* Task directions
Word for word, transcribe the lines below and drop the pictures.

┏━━

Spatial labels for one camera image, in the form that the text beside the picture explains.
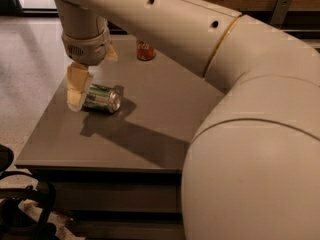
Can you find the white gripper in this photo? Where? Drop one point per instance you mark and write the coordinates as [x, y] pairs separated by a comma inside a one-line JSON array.
[[87, 51]]

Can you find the black chair base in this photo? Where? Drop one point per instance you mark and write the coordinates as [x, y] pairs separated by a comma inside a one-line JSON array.
[[14, 224]]

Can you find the grey table with drawers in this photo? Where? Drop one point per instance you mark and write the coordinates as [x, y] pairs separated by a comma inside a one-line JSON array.
[[119, 175]]

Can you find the right metal bracket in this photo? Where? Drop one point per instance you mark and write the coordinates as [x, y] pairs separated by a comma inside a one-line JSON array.
[[279, 12]]

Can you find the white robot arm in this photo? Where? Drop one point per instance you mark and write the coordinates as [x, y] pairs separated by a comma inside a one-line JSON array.
[[252, 170]]

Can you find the green soda can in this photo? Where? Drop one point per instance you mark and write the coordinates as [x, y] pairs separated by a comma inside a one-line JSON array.
[[103, 98]]

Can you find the red cola can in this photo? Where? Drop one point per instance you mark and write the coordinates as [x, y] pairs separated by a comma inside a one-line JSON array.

┗━━

* Problem solution
Spatial labels for one camera image, in the form that the text beside the picture explains.
Can you find the white gripper in this photo? Where? Drop one point per instance you mark and write the coordinates as [x, y] pairs separated by a comma inside a one-line JSON array.
[[87, 51]]

Can you find the black chair base in this photo? Where? Drop one point per instance you mark and write the coordinates as [x, y] pairs separated by a comma inside a one-line JSON array.
[[14, 224]]

Can you find the grey table with drawers in this photo? Where? Drop one point per instance you mark and write the coordinates as [x, y] pairs separated by a comma inside a one-line JSON array.
[[119, 175]]

Can you find the right metal bracket in this photo? Where? Drop one point per instance you mark and write the coordinates as [x, y] pairs separated by a comma inside a one-line JSON array.
[[279, 12]]

Can you find the white robot arm in this photo? Where? Drop one point per instance you mark and write the coordinates as [x, y] pairs separated by a comma inside a one-line JSON array.
[[252, 170]]

Can you find the green soda can in this photo? Where? Drop one point per instance you mark and write the coordinates as [x, y] pairs separated by a comma inside a one-line JSON array.
[[103, 98]]

Can you find the red cola can in this photo? Where? Drop one point per instance you mark and write the coordinates as [x, y] pairs separated by a comma inside a one-line JSON array.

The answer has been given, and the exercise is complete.